Exercise objective:
Transcribe exactly the span of lines that begins the records and ends with the line holding "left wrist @", both boundary lines included.
==== The data
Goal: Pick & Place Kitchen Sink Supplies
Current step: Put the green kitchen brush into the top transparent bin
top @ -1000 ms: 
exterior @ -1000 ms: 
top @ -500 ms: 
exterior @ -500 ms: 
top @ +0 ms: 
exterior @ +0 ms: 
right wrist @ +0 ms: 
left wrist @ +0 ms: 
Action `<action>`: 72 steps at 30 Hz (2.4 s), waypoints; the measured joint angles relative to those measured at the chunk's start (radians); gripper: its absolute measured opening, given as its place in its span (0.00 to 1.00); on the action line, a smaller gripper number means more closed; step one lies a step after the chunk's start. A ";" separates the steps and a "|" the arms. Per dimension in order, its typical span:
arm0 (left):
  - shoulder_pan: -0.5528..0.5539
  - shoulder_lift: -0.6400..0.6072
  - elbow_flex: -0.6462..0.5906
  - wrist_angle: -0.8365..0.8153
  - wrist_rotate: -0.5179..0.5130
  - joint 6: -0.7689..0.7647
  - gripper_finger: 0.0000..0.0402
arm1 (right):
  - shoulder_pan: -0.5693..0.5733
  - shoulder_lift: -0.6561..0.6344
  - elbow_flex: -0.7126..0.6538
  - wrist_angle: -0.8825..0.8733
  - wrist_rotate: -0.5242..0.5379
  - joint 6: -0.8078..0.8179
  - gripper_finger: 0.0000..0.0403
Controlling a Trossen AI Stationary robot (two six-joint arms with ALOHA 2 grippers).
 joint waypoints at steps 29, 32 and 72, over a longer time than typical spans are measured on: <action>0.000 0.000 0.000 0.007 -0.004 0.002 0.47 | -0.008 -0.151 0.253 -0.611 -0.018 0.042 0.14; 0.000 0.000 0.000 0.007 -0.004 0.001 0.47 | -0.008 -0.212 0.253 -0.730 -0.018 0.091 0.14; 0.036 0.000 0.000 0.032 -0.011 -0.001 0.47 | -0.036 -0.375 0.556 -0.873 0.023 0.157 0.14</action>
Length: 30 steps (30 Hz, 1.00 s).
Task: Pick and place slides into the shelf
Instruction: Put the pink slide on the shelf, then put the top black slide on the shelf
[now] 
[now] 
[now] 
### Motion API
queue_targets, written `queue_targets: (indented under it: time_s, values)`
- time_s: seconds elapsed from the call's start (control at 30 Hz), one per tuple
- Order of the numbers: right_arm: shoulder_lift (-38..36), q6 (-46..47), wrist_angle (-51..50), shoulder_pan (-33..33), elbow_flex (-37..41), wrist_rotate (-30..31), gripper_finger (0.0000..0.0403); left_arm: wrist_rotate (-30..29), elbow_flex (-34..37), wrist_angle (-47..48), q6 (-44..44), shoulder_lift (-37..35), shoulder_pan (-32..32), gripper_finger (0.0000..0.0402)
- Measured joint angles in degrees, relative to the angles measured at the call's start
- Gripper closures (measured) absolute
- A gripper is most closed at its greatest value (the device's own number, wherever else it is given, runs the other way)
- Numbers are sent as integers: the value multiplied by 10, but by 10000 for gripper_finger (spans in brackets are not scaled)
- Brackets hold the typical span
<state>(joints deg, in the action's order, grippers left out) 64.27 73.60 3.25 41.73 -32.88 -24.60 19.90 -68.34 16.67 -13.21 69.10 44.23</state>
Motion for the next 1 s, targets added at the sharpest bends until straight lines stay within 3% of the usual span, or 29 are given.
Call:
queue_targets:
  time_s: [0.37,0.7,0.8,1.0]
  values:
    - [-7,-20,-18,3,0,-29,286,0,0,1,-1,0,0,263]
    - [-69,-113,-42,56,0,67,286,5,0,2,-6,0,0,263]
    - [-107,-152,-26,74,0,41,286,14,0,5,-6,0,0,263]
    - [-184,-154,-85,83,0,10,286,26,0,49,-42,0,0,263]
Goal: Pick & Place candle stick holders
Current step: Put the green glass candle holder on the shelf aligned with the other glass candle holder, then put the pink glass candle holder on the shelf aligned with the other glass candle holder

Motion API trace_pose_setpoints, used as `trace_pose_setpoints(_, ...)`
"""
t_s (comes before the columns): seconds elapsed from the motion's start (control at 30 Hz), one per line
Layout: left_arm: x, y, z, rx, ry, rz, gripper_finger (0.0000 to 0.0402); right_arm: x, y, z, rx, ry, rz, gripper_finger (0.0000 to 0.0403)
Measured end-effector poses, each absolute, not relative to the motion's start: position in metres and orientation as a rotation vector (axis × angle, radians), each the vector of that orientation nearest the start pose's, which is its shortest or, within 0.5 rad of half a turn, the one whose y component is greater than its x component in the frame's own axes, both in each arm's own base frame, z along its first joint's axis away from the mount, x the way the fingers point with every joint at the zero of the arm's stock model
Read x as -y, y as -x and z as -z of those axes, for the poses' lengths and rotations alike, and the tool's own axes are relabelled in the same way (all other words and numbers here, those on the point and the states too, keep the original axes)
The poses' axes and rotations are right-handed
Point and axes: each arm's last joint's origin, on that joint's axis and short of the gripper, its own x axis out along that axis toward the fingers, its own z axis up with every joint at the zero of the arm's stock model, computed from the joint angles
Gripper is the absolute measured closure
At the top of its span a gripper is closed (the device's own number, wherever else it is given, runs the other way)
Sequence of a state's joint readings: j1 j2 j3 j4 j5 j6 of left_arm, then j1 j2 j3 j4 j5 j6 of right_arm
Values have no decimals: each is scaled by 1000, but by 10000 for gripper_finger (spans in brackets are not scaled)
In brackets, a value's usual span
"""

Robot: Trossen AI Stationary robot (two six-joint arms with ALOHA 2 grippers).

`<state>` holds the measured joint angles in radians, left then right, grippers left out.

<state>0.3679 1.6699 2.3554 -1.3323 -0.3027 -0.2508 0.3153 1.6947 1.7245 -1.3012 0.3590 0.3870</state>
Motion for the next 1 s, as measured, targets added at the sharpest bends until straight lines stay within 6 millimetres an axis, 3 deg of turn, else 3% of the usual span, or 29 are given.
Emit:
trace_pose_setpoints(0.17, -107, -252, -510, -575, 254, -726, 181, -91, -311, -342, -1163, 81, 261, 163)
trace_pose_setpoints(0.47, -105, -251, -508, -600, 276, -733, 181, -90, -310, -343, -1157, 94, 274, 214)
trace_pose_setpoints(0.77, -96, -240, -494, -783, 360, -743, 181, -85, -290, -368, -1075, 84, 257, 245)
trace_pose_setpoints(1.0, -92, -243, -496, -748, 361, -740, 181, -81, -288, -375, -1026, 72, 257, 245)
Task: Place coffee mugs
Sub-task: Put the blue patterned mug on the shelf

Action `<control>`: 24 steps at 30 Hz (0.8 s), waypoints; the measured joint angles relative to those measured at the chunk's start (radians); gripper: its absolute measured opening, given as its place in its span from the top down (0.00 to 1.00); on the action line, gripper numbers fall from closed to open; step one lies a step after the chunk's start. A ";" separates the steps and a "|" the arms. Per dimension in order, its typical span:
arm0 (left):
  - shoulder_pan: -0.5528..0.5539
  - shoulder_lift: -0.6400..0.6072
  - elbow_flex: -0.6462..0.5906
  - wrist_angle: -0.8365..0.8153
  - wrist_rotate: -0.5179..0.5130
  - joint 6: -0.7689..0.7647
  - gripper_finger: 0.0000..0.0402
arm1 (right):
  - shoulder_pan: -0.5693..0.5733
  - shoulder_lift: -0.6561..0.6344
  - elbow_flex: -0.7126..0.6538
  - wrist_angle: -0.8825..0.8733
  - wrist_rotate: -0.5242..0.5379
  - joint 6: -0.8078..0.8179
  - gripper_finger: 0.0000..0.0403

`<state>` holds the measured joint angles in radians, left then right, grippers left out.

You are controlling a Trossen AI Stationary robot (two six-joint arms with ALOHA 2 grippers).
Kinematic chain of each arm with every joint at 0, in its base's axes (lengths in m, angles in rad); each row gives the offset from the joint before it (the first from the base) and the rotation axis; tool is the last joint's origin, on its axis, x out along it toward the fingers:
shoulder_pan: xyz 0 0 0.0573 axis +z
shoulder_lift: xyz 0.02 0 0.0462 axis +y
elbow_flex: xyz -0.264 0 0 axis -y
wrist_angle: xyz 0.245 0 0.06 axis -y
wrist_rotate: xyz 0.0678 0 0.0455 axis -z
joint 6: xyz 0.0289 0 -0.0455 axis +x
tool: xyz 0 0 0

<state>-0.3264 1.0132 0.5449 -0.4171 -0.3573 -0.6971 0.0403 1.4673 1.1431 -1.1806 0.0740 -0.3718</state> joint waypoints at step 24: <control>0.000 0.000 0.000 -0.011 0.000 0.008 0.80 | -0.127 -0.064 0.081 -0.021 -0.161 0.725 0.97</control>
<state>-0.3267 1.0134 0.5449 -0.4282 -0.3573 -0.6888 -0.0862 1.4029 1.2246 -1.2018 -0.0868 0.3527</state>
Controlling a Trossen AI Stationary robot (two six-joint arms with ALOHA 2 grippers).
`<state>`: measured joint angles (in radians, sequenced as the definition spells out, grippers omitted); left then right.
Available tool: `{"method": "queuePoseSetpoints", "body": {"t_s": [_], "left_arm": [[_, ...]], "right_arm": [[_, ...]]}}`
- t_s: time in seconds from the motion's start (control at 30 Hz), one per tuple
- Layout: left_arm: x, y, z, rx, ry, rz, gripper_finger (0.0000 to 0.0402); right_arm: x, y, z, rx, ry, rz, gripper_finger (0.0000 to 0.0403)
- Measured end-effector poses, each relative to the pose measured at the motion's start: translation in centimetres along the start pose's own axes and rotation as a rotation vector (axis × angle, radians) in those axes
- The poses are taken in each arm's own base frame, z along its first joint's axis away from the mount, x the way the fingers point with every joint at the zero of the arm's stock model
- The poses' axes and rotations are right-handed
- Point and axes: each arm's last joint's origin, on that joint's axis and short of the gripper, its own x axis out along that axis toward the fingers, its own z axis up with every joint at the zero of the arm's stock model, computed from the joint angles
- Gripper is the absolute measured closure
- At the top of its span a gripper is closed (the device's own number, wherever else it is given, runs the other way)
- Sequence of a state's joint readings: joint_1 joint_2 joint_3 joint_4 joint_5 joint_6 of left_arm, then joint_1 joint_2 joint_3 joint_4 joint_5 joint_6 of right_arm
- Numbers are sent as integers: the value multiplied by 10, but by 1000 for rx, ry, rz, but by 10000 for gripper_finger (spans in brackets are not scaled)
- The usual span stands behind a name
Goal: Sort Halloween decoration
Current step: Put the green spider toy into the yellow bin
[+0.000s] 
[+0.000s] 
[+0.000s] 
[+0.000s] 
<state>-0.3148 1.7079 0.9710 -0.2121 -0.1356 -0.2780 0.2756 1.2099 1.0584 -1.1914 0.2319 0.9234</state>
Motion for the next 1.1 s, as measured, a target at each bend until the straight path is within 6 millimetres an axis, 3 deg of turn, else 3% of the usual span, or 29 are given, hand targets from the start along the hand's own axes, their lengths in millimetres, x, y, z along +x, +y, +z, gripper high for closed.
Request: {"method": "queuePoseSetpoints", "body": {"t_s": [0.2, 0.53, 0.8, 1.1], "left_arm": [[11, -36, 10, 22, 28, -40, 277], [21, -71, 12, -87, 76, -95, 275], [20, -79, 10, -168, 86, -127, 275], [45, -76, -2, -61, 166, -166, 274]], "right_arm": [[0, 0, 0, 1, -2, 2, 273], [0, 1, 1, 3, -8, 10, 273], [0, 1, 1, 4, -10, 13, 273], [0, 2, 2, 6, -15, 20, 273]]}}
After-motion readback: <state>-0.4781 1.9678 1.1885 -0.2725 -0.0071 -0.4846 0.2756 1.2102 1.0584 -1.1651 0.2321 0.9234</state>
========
Your response:
Goal: Pick & Place Kitchen Sink Supplies
Current step: Put the green kitchen brush into the top transparent bin
top @ -1000 ms: 
exterior @ -1000 ms: 
top @ -500 ms: 
exterior @ -500 ms: 
top @ +0 ms: 
exterior @ +0 ms: 
right wrist @ +0 ms: 
left wrist @ +0 ms: 

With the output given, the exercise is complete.